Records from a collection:
* * * * * * * * *
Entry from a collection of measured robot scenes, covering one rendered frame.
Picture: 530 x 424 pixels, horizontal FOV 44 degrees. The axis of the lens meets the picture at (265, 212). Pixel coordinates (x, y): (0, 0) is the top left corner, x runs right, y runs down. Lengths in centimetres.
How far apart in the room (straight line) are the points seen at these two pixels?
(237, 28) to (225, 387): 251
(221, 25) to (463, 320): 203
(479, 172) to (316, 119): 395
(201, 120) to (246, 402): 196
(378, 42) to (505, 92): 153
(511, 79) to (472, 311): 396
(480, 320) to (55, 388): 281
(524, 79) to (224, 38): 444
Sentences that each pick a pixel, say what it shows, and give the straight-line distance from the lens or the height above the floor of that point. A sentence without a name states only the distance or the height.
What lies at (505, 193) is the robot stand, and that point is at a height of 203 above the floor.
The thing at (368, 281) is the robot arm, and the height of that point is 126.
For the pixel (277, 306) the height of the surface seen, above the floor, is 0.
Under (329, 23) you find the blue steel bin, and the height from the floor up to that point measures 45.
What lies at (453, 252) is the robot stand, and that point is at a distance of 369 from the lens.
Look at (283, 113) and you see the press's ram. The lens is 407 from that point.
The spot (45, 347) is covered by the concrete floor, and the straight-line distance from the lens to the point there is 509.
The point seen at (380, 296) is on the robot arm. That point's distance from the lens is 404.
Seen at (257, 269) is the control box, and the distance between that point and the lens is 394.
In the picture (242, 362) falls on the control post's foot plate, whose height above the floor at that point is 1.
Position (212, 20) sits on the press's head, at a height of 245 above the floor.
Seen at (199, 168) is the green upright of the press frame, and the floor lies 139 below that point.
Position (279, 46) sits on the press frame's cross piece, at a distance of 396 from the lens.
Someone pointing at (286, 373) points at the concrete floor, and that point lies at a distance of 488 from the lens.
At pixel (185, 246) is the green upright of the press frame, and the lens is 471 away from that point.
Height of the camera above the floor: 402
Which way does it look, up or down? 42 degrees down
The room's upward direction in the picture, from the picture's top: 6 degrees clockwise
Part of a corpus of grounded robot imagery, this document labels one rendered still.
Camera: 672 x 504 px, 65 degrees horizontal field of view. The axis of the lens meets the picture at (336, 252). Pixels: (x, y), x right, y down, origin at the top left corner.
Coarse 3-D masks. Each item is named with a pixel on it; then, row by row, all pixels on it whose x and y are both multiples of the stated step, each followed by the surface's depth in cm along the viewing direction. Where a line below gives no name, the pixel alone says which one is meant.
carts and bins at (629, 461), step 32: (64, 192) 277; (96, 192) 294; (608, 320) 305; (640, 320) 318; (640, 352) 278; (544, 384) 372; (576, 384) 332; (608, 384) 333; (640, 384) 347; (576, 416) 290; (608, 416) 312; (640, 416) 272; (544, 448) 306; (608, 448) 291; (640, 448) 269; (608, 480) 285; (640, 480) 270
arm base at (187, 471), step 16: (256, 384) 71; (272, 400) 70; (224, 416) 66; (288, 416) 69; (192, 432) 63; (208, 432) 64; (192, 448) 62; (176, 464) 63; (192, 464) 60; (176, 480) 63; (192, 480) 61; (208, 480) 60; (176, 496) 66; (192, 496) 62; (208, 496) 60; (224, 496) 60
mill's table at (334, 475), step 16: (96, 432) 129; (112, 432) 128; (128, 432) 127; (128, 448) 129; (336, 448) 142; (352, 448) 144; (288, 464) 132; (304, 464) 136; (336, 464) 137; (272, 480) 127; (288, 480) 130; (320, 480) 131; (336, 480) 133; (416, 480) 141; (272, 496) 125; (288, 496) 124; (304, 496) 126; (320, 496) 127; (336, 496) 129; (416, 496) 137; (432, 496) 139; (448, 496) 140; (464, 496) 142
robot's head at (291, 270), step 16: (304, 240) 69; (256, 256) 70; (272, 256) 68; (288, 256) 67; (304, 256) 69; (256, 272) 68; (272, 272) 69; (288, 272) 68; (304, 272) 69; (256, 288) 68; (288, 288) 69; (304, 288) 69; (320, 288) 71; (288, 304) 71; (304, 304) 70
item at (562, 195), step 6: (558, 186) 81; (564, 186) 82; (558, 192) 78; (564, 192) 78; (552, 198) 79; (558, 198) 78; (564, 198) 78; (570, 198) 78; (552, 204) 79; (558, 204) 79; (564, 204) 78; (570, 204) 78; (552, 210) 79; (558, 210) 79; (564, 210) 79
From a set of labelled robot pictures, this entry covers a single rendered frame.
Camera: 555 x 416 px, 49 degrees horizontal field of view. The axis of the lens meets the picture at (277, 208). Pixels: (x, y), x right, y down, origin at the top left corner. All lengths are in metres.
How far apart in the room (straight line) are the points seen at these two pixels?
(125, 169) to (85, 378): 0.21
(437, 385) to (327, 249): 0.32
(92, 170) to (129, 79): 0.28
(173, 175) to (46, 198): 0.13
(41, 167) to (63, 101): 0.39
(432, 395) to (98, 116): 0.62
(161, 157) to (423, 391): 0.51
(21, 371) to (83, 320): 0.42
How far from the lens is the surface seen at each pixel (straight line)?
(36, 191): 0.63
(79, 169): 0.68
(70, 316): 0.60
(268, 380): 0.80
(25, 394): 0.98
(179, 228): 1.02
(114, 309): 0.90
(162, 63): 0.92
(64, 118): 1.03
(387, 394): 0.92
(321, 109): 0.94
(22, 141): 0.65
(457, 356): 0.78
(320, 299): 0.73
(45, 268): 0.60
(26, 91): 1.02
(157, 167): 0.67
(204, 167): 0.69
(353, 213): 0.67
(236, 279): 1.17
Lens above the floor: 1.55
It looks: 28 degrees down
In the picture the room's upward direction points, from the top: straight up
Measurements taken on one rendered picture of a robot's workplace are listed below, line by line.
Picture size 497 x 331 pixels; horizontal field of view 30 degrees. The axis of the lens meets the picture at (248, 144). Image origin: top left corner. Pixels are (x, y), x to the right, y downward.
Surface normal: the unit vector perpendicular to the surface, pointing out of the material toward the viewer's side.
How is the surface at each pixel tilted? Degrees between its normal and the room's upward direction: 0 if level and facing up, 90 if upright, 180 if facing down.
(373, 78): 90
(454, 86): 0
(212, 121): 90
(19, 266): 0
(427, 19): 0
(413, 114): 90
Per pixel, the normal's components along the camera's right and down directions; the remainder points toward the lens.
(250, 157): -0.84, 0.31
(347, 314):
* * * * * * * * *
Exercise instructions: Write the records out again, character for character.

Task result:
Entry from a collection of measured robot scenes, covering one rendered frame.
Picture: 530 x 424 pixels, horizontal FOV 44 degrees. The axis of the lens meets the picture at (265, 212). Pixel coordinates (x, y): (0, 0) is the top left corner, x runs right, y runs down. Lengths in centimetres.
How far apart in the room (straight line) are the points seen at these two pixels?
(237, 28) to (225, 387): 251
(221, 25) to (463, 320): 203
(479, 172) to (316, 119): 395
(201, 120) to (246, 402): 196
(378, 42) to (505, 92): 153
(511, 79) to (472, 311): 396
(480, 320) to (55, 388): 281
(524, 79) to (224, 38): 444
Sentences that each pick a pixel, say what it shows, and give the straight-line distance from the lens or the height above the floor of that point. A sentence without a name states only the distance or the height.
What lies at (505, 193) is the robot stand, and that point is at a height of 203 above the floor.
The thing at (368, 281) is the robot arm, and the height of that point is 126.
For the pixel (277, 306) the height of the surface seen, above the floor, is 0.
Under (329, 23) you find the blue steel bin, and the height from the floor up to that point measures 45.
What lies at (453, 252) is the robot stand, and that point is at a distance of 369 from the lens.
Look at (283, 113) and you see the press's ram. The lens is 407 from that point.
The spot (45, 347) is covered by the concrete floor, and the straight-line distance from the lens to the point there is 509.
The point seen at (380, 296) is on the robot arm. That point's distance from the lens is 404.
Seen at (257, 269) is the control box, and the distance between that point and the lens is 394.
In the picture (242, 362) falls on the control post's foot plate, whose height above the floor at that point is 1.
Position (212, 20) sits on the press's head, at a height of 245 above the floor.
Seen at (199, 168) is the green upright of the press frame, and the floor lies 139 below that point.
Position (279, 46) sits on the press frame's cross piece, at a distance of 396 from the lens.
Someone pointing at (286, 373) points at the concrete floor, and that point lies at a distance of 488 from the lens.
At pixel (185, 246) is the green upright of the press frame, and the lens is 471 away from that point.
Height of the camera above the floor: 402
Which way does it look, up or down? 42 degrees down
The room's upward direction in the picture, from the picture's top: 6 degrees clockwise
Part of a corpus of grounded robot imagery, this document labels one rendered still.
Camera: 672 x 504 px, 65 degrees horizontal field of view. The axis of the lens meets the picture at (336, 252). Pixels: (x, y), x right, y down, origin at the top left corner.
Coarse 3-D masks. Each item is named with a pixel on it; then, row by row, all pixels on it whose x and y are both multiples of the stated step, each followed by the surface's depth in cm along the viewing direction. Where a line below gives no name, the pixel alone says which one is meant.
carts and bins at (629, 461), step 32: (64, 192) 277; (96, 192) 294; (608, 320) 305; (640, 320) 318; (640, 352) 278; (544, 384) 372; (576, 384) 332; (608, 384) 333; (640, 384) 347; (576, 416) 290; (608, 416) 312; (640, 416) 272; (544, 448) 306; (608, 448) 291; (640, 448) 269; (608, 480) 285; (640, 480) 270
arm base at (187, 471), step 16: (256, 384) 71; (272, 400) 70; (224, 416) 66; (288, 416) 69; (192, 432) 63; (208, 432) 64; (192, 448) 62; (176, 464) 63; (192, 464) 60; (176, 480) 63; (192, 480) 61; (208, 480) 60; (176, 496) 66; (192, 496) 62; (208, 496) 60; (224, 496) 60
mill's table at (334, 475), step 16: (96, 432) 129; (112, 432) 128; (128, 432) 127; (128, 448) 129; (336, 448) 142; (352, 448) 144; (288, 464) 132; (304, 464) 136; (336, 464) 137; (272, 480) 127; (288, 480) 130; (320, 480) 131; (336, 480) 133; (416, 480) 141; (272, 496) 125; (288, 496) 124; (304, 496) 126; (320, 496) 127; (336, 496) 129; (416, 496) 137; (432, 496) 139; (448, 496) 140; (464, 496) 142
robot's head at (291, 270), step 16: (304, 240) 69; (256, 256) 70; (272, 256) 68; (288, 256) 67; (304, 256) 69; (256, 272) 68; (272, 272) 69; (288, 272) 68; (304, 272) 69; (256, 288) 68; (288, 288) 69; (304, 288) 69; (320, 288) 71; (288, 304) 71; (304, 304) 70
item at (562, 195), step 6: (558, 186) 81; (564, 186) 82; (558, 192) 78; (564, 192) 78; (552, 198) 79; (558, 198) 78; (564, 198) 78; (570, 198) 78; (552, 204) 79; (558, 204) 79; (564, 204) 78; (570, 204) 78; (552, 210) 79; (558, 210) 79; (564, 210) 79
From a set of labelled robot pictures, this entry covers a single rendered frame.
Camera: 555 x 416 px, 49 degrees horizontal field of view. The axis of the lens meets the picture at (277, 208). Pixels: (x, y), x right, y down, origin at the top left corner. All lengths are in metres.
How far apart in the room (straight line) are the points seen at these two pixels?
(125, 169) to (85, 378): 0.21
(437, 385) to (327, 249): 0.32
(92, 170) to (129, 79): 0.28
(173, 175) to (46, 198): 0.13
(41, 167) to (63, 101): 0.39
(432, 395) to (98, 116): 0.62
(161, 157) to (423, 391): 0.51
(21, 371) to (83, 320): 0.42
How far from the lens is the surface seen at each pixel (straight line)?
(36, 191): 0.63
(79, 169): 0.68
(70, 316): 0.60
(268, 380): 0.80
(25, 394): 0.98
(179, 228): 1.02
(114, 309): 0.90
(162, 63): 0.92
(64, 118): 1.03
(387, 394): 0.92
(321, 109): 0.94
(22, 141): 0.65
(457, 356): 0.78
(320, 299): 0.73
(45, 268): 0.60
(26, 91): 1.02
(157, 167): 0.67
(204, 167): 0.69
(353, 213): 0.67
(236, 279): 1.17
Lens above the floor: 1.55
It looks: 28 degrees down
In the picture the room's upward direction points, from the top: straight up
Measurements taken on one rendered picture of a robot's workplace are listed below, line by line.
Picture size 497 x 331 pixels; horizontal field of view 30 degrees. The axis of the lens meets the picture at (248, 144). Image origin: top left corner. Pixels are (x, y), x to the right, y downward.
Surface normal: the unit vector perpendicular to the surface, pointing out of the material toward the viewer's side.
How is the surface at each pixel tilted? Degrees between its normal and the room's upward direction: 0 if level and facing up, 90 if upright, 180 if facing down.
(373, 78): 90
(454, 86): 0
(212, 121): 90
(19, 266): 0
(427, 19): 0
(413, 114): 90
Per pixel, the normal's components along the camera's right and down directions; the remainder points toward the lens.
(250, 157): -0.84, 0.31
(347, 314):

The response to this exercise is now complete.